Voice Browsing the Web for Information Access

Rajeev Agarwal, Yeshwant Muthusamy, and Vishu Viswanathan

Media Technologies Lab
Texas Instruments Incorporated
P.O. Box 655303, MS 8374, Dallas, TX 75265
[rajeev | yeshwant | vishu]@csc.ti.com

Abstract

There is a large amount of information on the World Wide Web that is at the fingertips of anyone with access to the internet. However, so far this information has primarily been used by people who connect to the web via a traditional computer. This is about to change. Recent advances in wireless communication, speech recognition, and speech synthesis technologies have made it possible to access this information from any place, at any time, by using only a cellular phone. Some possible applications are browsing the web, getting stock quotes, verifying flight schedules, getting maps and directions for various locations, or checking E-mail. In this paper, we discuss different types of web-based applications, briefly describe our system architecture with examples of applications we have developed, and discuss some of the key issues in building spoken dialog applications for the web.

1. Introduction

The World Wide Web offers a plethora of information that is already at the fingertips of anyone who has access to the internet. However, so far this information has primarily been used by people who connect to the web via a traditional computer. This is about to change. Recent advances in wireless communication, speech recognition, and text-to-speech (TTS) synthesis technologies have made it possible to access this information from any place, at any time, by using only a cellular phone. Some possible applications are browsing the web, getting stock quotes, verifying flight schedules, getting maps and directions for various locations, or checking E-mail. The use of speech recognition for input and speech synthesis for output provides an easy-to-use interface that is ideal for hands/eyes free operation. In addition, it is important to have some degree of dialog management built into the system to handle erroneous, ambiguous, or incomplete utterances by the user and to facilitate naturally spoken input.

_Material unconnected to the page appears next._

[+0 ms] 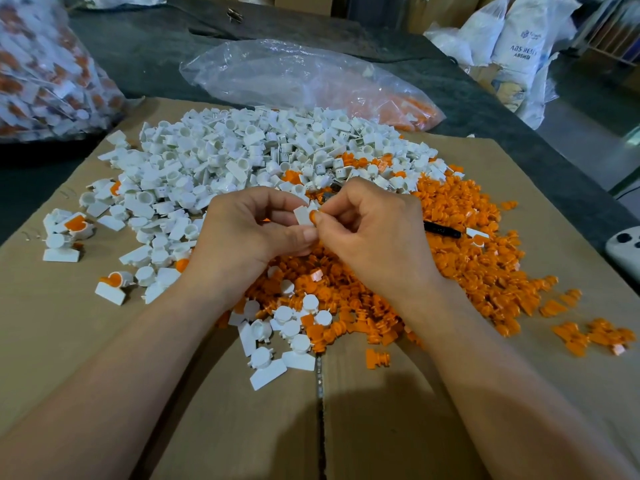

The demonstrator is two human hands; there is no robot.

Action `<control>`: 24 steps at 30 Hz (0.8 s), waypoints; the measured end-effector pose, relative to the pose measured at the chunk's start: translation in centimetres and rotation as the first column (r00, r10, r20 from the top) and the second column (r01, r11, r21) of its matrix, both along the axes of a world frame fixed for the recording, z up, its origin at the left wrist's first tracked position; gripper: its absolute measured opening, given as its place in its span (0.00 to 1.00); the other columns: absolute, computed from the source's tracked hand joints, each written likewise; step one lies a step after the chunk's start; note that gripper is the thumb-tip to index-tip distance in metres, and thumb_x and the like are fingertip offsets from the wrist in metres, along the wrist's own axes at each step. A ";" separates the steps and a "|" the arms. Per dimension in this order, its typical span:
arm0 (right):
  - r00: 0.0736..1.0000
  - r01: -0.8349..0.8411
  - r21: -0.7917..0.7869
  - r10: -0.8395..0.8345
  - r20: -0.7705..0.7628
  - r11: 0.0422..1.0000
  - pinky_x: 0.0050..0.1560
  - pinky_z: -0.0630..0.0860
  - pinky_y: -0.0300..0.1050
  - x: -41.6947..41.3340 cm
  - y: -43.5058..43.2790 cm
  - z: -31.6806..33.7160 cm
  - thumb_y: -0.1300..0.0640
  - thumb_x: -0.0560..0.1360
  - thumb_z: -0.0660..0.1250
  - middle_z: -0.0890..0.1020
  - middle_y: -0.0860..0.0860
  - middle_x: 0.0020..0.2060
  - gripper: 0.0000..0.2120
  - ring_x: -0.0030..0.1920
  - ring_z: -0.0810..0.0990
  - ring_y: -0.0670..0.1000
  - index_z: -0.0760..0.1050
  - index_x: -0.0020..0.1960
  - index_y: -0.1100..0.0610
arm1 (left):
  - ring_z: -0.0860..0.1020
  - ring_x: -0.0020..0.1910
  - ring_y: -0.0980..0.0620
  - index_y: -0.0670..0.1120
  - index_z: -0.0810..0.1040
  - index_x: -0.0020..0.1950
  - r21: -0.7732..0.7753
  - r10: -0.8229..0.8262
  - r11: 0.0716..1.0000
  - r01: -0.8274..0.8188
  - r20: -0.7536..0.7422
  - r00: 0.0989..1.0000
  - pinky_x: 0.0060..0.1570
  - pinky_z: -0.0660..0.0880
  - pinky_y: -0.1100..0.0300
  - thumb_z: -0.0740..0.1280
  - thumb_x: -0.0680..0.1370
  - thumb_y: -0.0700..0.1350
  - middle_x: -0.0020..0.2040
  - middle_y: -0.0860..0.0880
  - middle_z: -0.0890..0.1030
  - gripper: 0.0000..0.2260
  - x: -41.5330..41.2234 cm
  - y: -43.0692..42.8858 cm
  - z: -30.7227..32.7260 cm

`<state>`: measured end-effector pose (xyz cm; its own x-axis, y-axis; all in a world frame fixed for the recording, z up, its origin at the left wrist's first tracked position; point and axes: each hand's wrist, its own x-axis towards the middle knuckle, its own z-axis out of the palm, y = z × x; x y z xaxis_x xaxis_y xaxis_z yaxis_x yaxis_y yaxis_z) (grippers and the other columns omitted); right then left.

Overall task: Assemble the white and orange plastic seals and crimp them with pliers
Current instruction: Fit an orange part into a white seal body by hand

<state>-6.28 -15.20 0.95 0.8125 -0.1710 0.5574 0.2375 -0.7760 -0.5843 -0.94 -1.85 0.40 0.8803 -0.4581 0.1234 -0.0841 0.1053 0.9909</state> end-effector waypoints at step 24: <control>0.976 -0.203 0.057 0.207 -0.064 0.978 0.46 0.76 0.34 -0.1 -1.4 0.1 0.63 0.70 0.70 0.83 0.51 0.42 0.14 0.43 0.80 0.44 0.79 0.55 0.57 | 0.82 0.30 0.53 0.45 0.80 0.40 -0.040 0.011 0.999 -0.014 -0.054 0.998 0.33 0.78 0.66 0.70 0.67 0.31 0.28 0.50 0.80 0.09 0.1 0.3 0.3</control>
<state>-6.38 -16.60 1.03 0.8695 -0.0233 0.4933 0.3458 -0.6844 -0.6419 -0.88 -1.54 0.68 0.8918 -0.4426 0.0935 -0.0322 0.1441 0.9890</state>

In this paper, we outline different categories of applications for voice browsers and present suggestions that should be helpful in setting standards for voice browsers. We also give an overview of our work in this area and discuss some design issues that are important in building portable, usable, and robust spoken interfaces for web-based applications.

2. Application Categories

We classify the variety of applications that can be built using voice browsers into the following three categories:

Web Browsing: This involves allowing the users the ability to go to any page on the web and browse the web by speaking the links on that page, rather than by clicking on them. In such applications, grammars for speech recognition can be dynamically created by parsing each web page as it is accessed. Such applications may or may not allow any audio feedback to the user.
Limited Information Access: This category includes applications that can provide useful information in limited domains. Good examples of such applications are querying about the weather in a city, checking stock quotes, etc. The user may ask for the required information in a few different ways, as allowed by the recognition grammar. The result is spoken back to the user in a format fixed by the text generation rules for that scenario. Such applications may be implemented in a couple of ways:
- Using Embedded Grammars: It is possible to embed the grammars for the speech recognizer as well as the tags used for audio output in the HTML for certain "smart" pages created specifically for the application. Note that HTML may either directly embed the grammars or synthesis rules or may have pointers to the files containing them.
- Using Java Applets: One may also write speech-enabled Java applets to perform the same task. The Java Speech API [JSAPI, 1998] specifies the interface between Java applets and speech recognition and synthesis engines. The speech recognition grammars and the text generation rules are incorporated within the applet.
Spoken Dialog Systems: The web-based spoken dialog systems are usually designed using a client-server architecture. The web page could be running a Java applet that acts as a client, which connects to a remote server that does the bulk of the work. In such systems, the grammars for the speech recognizer are loaded from the server. Further, the server controls the client's interaction with the user, thereby obviating the need for any embedded tags for either the recognition grammars or text generation rules. Examples of such systems include remote access to E-mail/Voice mail, finding certain businesses near the user's location, getting maps/directions for any place, etc.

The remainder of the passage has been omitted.